Figure 1 A, GP led to DNA binding of NFAT, NFκB and NFIL-6. Human PBMC were incubated with medium control or GP (1 and 100 μg) for 1 h at 37°C. Nuclear extracts were incubated with a 32P-labeled NFAT, NFκB, NFIL-6 or NFκB-IL-8 oligonucleotide probe corresponding to the IFNγ, TNFα, IL-6 and IL-8 gene promoters (Table 1). Arrows with the black head indicate migrational location of the NFAT-DNA, NFκB-DNA, NFIL-6-DNA or NFκB-IL-8-DNA complex compared to free probe (no shift). Arrow with the open head indicates a supershift of NFκB-IL-8-DNA-anti-p65 and -p50, respectively. An autoradiogram from a representative experiment is shown (n = 7). B, Decreased DNA binding of NFκB following GP + TSST-1, compared to TSST-1, GP, or TSST-1/GP. Human PBMC were incubated with medium control, LPS, TSST-1, GP (100 μg), GP + TSST-1 and GP + LPS for 1 h at 37°C. An autoradiogram from a representative experiment is shown. Schematic representation of NFκB-DNA binding activity following GP (1 and 100 μg) or TSST-1 treatment (250 ng) as well as simultaneous administration of both compounds and the theoretical value (GP/TSST-1 calc.). Medium control levels were set equal to 1± SEM and significances (* = p < 0.05) are shown with respect to medium control (n = 4).

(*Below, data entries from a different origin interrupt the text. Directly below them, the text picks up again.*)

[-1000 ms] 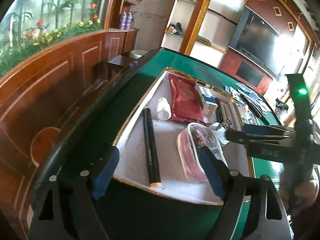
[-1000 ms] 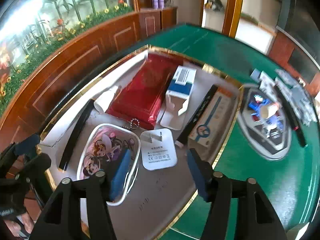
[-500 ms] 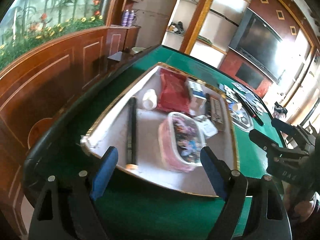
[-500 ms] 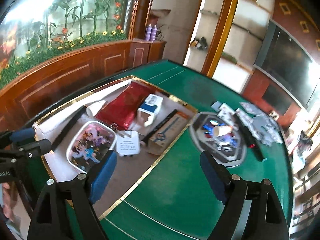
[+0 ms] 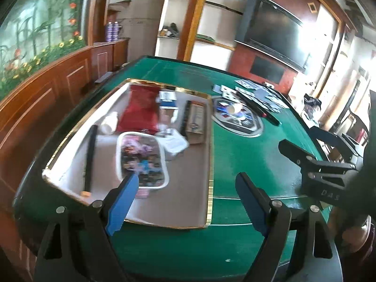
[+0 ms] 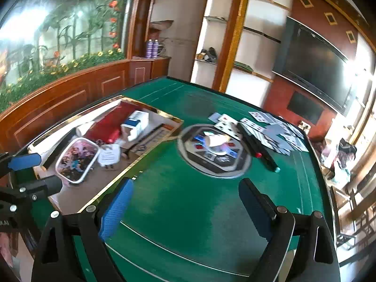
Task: Organize objects
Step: 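Open the right gripper on the charger and withdraw both grippers from the tray, then grasp the red-capped black marker beside the cards with the right gripper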
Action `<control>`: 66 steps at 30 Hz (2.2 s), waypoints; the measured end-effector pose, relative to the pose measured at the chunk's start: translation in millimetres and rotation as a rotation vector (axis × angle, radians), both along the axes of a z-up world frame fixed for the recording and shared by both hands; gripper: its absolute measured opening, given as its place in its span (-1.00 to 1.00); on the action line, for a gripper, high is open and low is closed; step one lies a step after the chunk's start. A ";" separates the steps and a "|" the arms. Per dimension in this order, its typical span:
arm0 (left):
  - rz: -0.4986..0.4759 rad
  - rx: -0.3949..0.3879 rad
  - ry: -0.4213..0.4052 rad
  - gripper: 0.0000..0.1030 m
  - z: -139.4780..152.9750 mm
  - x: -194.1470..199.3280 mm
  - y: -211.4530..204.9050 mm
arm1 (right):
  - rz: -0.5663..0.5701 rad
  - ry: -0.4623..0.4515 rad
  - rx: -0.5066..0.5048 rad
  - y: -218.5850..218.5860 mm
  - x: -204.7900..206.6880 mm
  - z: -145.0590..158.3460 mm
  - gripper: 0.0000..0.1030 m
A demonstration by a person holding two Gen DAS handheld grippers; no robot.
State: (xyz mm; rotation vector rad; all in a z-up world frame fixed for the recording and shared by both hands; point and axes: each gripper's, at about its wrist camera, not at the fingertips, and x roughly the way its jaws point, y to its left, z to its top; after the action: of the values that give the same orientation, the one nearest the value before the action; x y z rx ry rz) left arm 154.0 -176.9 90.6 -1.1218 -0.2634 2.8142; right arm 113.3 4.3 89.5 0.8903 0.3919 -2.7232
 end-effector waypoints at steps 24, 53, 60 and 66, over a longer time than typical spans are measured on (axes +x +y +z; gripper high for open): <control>-0.134 -0.018 -0.059 0.63 -13.8 -18.6 61.0 | -0.089 -0.046 -0.035 47.8 -20.1 -12.5 0.84; -0.184 0.255 -0.178 0.69 -69.4 -175.3 121.6 | -0.260 -0.400 -0.248 197.4 -200.5 -11.5 0.84; -0.158 0.296 -0.190 0.71 -75.5 -175.0 114.7 | -0.169 -0.421 -0.292 145.0 -271.8 -16.1 0.84; -0.169 0.297 -0.188 0.77 -75.1 -173.2 114.5 | -0.174 -0.504 -0.233 116.6 -335.5 -42.2 0.10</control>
State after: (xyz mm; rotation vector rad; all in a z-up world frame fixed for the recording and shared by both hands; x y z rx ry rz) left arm -19.2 -62.4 15.5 -1.2691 -0.5529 2.4259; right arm -222.2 120.9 47.3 1.5364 -0.1050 -2.4876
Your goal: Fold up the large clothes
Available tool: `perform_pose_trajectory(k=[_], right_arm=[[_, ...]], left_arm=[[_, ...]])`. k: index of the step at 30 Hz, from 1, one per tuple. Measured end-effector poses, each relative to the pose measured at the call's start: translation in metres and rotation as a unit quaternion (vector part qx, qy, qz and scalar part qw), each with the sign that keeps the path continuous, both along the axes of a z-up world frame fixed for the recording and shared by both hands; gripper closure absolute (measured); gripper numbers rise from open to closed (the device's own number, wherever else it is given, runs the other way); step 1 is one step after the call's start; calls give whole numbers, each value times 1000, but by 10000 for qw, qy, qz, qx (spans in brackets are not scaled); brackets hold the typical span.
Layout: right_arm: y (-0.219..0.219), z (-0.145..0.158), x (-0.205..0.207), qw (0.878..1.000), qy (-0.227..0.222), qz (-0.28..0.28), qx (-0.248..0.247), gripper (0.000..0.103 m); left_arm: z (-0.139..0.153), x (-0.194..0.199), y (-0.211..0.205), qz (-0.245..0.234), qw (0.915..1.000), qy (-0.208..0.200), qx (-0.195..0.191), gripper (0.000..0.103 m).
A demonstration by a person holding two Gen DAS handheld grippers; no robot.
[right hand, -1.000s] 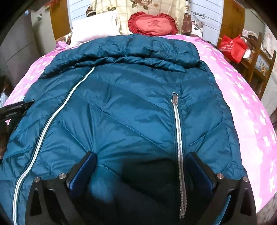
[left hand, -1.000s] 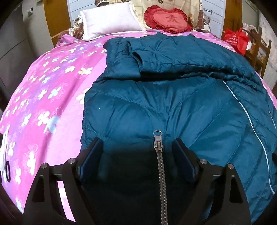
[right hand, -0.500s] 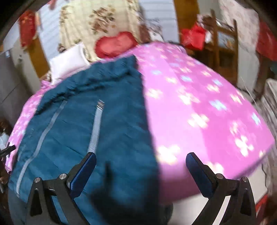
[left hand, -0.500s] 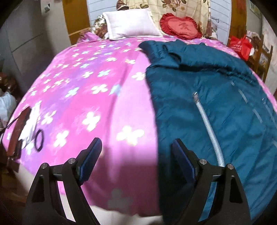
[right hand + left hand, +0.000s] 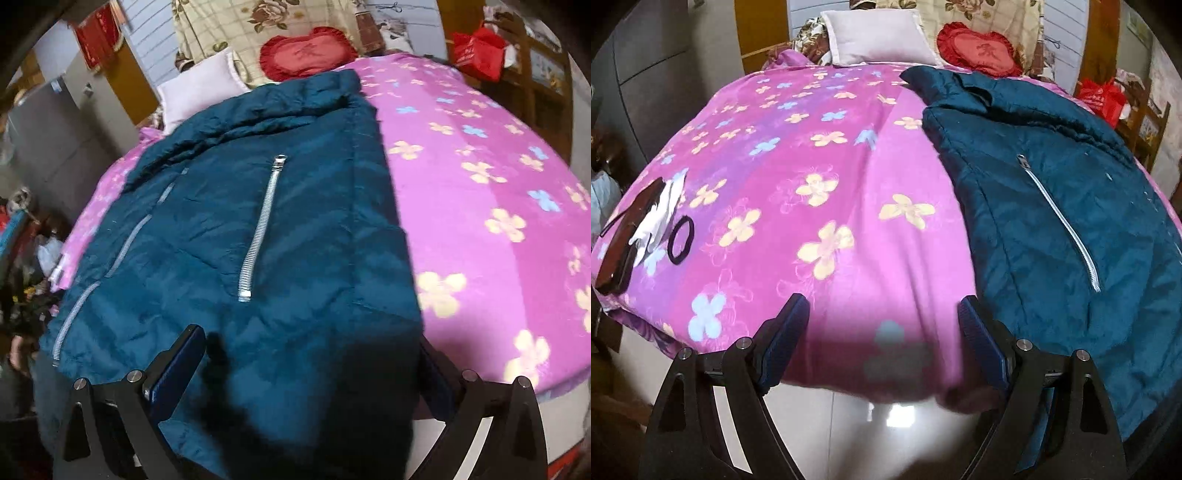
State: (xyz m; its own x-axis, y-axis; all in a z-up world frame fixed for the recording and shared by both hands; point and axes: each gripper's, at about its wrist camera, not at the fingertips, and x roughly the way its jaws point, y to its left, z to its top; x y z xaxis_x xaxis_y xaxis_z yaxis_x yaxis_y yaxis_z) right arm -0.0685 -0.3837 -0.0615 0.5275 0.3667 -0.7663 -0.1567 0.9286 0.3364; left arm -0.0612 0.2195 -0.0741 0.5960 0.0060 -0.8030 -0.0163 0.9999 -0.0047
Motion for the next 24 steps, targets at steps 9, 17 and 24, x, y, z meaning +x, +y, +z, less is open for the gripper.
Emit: perform_pose_trajectory(k=[9, 17, 24], right_arm=[[2, 1, -10, 9990, -66, 398, 214, 0], [16, -1, -2, 9988, -88, 445, -199, 0], [18, -1, -2, 9984, -98, 459, -328, 0]], left_arm=[[5, -24, -17, -515, 9975, 164, -447, 19], [28, -44, -1, -141, 9903, -225, -1366, 20], [11, -30, -36, -687, 9819, 350, -1730, 17]])
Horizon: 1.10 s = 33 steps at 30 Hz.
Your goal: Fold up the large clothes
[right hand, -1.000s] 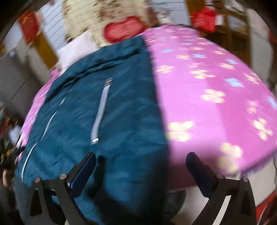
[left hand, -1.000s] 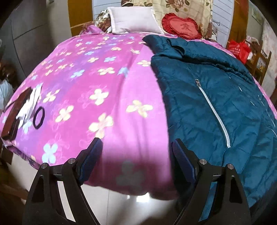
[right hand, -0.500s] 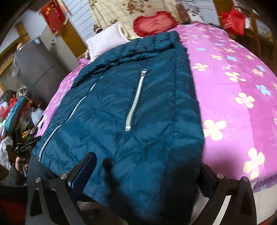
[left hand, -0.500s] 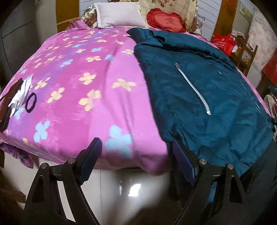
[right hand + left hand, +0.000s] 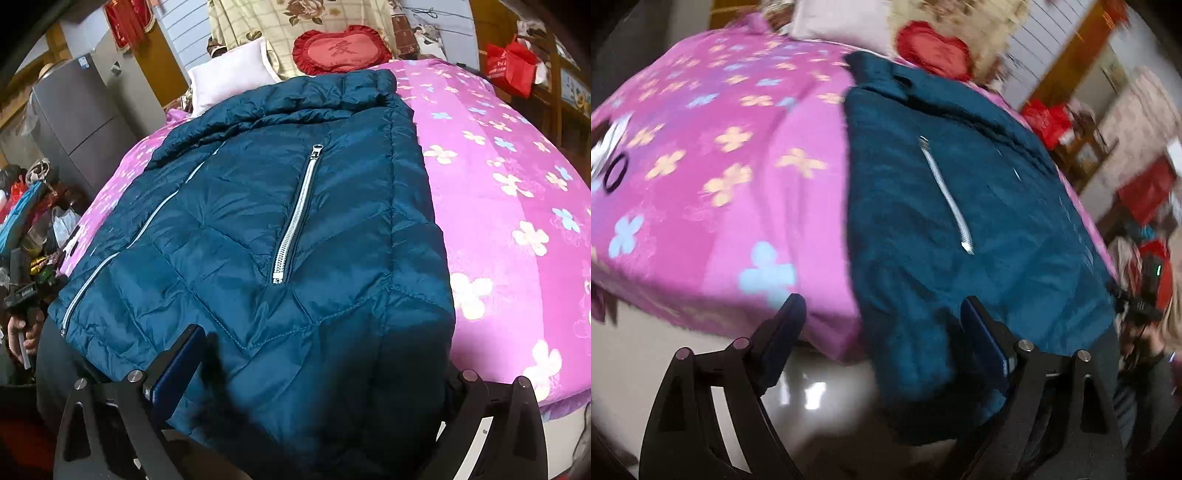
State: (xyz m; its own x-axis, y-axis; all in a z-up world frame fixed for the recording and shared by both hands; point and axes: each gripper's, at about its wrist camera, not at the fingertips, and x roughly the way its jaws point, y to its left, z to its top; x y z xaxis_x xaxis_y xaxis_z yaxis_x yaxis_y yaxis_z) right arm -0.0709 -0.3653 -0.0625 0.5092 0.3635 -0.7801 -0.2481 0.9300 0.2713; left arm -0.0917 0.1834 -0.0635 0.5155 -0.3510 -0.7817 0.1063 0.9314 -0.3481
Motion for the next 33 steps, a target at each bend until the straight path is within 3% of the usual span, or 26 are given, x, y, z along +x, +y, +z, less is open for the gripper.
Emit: perform_pose_trajectory(k=[2, 4, 7, 11, 14, 16, 17, 22, 24, 25, 26, 27, 29, 31, 33], right_arm=[[2, 0, 0, 10000, -9, 10, -64, 0], [2, 0, -1, 10000, -12, 18, -97, 0], [2, 0, -1, 10000, -11, 16, -95, 0], [3, 0, -1, 9999, -12, 19, -138, 0], [4, -1, 0, 9999, -8, 13, -171, 0], [5, -1, 0, 9998, -7, 11, -187, 0], [5, -1, 0, 9998, -7, 9, -196, 0], [7, -1, -1, 9997, -20, 2, -235, 0], [6, -1, -1, 9998, -21, -9, -209, 0], [5, -1, -1, 9999, -14, -20, -171, 0], [4, 0, 0, 10000, -11, -27, -94, 1], [2, 1, 0, 10000, -21, -13, 22, 4], [-2, 3, 1, 9996, -18, 66, 290, 31], [-8, 2, 3, 9986, 28, 51, 534, 44], [-12, 0, 4, 9980, 59, 26, 625, 49]], left_arm=[[-7, 0, -7, -254, 9985, 274, -394, 17], [-14, -1, -14, -396, 9968, 430, -543, 17], [-9, 2, -15, -354, 9948, 399, -869, 25], [9, 5, -15, -516, 9899, 251, -1293, 27], [13, 11, -20, -610, 9907, 62, -1214, 27], [4, 23, -24, -490, 9962, 73, -711, 28], [5, 23, -26, -475, 9963, -106, -711, 25], [3, 34, -33, -544, 9945, -13, -892, 28], [6, 34, -36, -519, 9957, -94, -758, 52], [5, 37, -34, -391, 9971, -63, -644, 73], [1, 39, -29, -288, 9976, 5, -631, 83], [-2, 42, -24, -238, 9970, 70, -739, 84], [-5, 42, -19, -191, 9956, 113, -915, 85], [-5, 40, -22, -246, 9967, 46, -778, 85], [-5, 38, -27, -294, 9975, 16, -644, 83]])
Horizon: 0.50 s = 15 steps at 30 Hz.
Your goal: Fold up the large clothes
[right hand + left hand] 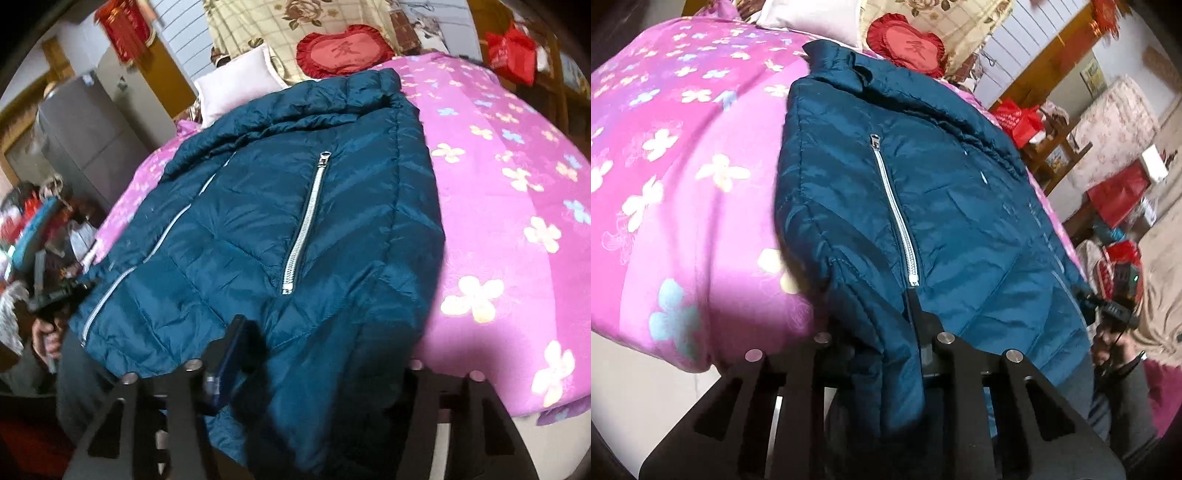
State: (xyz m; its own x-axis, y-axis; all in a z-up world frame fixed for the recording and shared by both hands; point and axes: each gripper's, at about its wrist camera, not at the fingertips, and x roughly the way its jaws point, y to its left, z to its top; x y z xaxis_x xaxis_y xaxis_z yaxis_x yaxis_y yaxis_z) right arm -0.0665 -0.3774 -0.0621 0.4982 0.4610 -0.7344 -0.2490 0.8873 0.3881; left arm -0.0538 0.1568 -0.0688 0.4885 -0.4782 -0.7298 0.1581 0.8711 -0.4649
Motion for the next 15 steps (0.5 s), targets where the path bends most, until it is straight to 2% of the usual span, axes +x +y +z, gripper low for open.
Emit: perform_pose_trajectory(k=[2, 5, 8, 12, 15], right_arm=[[-3, -1, 0, 9999, 3, 16, 130, 49], [-10, -1, -2, 10000, -76, 4, 46, 49], [-23, -3, -5, 9993, -1, -15, 374, 48], [-27, -7, 1, 9945, 149, 264, 1000, 48], [-22, -8, 9, 9935, 126, 333, 1079, 49]], left_arm=[[-1, 0, -1, -29, 10000, -21, -32, 71], [0, 0, -1, -123, 9998, -43, -163, 62], [1, 1, -5, -219, 9997, -93, -69, 62], [0, 2, -2, -185, 9996, -127, -190, 61], [-1, 2, 0, -79, 9995, -155, -265, 62]])
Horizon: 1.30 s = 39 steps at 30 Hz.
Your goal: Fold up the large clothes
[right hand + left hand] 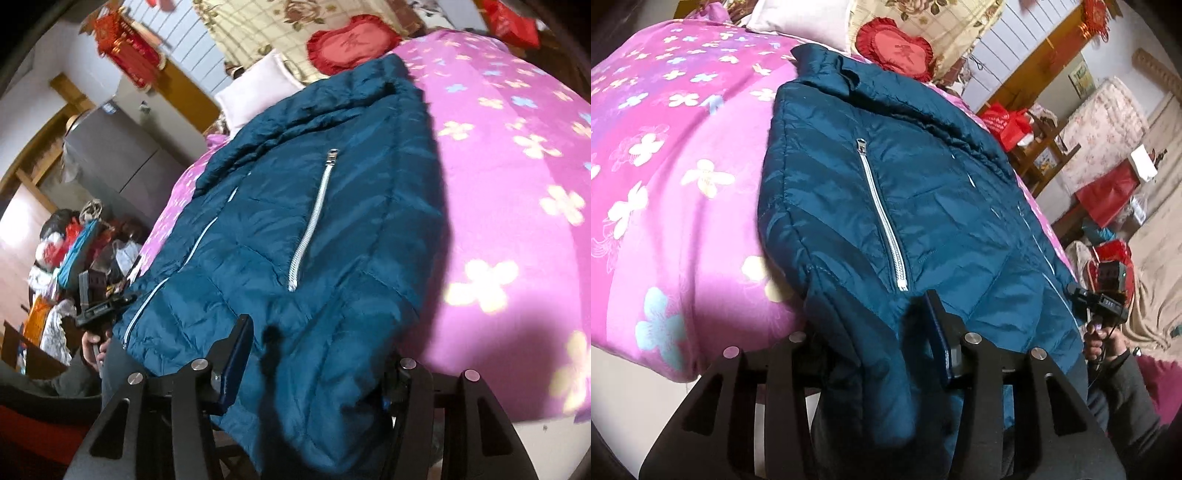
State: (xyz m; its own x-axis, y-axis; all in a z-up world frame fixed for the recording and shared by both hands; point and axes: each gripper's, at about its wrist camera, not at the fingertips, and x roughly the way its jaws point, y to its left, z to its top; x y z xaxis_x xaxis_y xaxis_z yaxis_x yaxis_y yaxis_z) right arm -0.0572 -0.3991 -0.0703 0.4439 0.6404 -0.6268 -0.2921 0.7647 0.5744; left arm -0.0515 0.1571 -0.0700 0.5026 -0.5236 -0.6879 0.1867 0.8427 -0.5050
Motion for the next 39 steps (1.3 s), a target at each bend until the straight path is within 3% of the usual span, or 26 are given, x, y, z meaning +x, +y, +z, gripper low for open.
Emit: perform_pose_trajectory(k=[7, 13, 16, 24, 28, 30, 32, 36, 39], right_arm=[[12, 5, -1, 9987, -71, -194, -474, 53], [29, 11, -5, 9916, -125, -268, -1258, 51], [35, 11, -5, 9892, -167, -233, -1438, 46], [33, 8, -12, 9882, -379, -374, -1437, 46], [39, 10, -12, 9853, -412, -169, -1649, 65], [38, 13, -14, 9854, -480, -184, -1621, 69], [38, 16, -16, 9848, -562, -210, -1629, 75], [43, 34, -28, 9839, -967, -253, -1482, 81], [47, 47, -38, 9847, -1178, -372, -1228, 84]], left_arm=[[5, -3, -11, 132, 9987, -71, 493, 62], [7, -9, -37, 365, 9868, -196, 1563, 58], [4, -11, -42, 427, 9835, -276, 1735, 55], [3, -11, -33, 526, 9890, -309, 1344, 53], [4, -12, -26, 638, 9922, -273, 1039, 53], [4, -11, -23, 680, 9936, -171, 886, 54], [6, -10, -20, 741, 9929, -66, 931, 83], [12, -7, -3, 890, 9945, 37, 559, 93], [28, -8, 12, 1043, 9933, -177, 470, 95]])
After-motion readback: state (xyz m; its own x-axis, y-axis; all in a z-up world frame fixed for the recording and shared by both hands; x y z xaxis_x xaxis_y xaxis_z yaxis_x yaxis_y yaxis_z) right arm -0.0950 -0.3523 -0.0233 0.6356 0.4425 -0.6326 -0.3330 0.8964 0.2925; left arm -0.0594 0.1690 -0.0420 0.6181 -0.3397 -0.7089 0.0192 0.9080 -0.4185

Figure 2 NFκB p65/p50 and NFATc2/c1 were involved in GP-induced DNA binding. In order to determine whether the DNA binding proteins activated by GP were related to NFκB and NFAT, an immuno(dot) blot was performed. A representative dot blot showing staining of negative and positive controls (recombinant proteins NFκB p52, c-rel; nuclear extracts of PMA-treated Jurkat cells positive for NFκB p50, p65 and for NFATc1, c2) in the upper panel and staining of nuclear extracts of GP-treated PBMC (positive for NFκB p65, p50 and NFAT c2, c1) in the lower panel is shown (n = 3).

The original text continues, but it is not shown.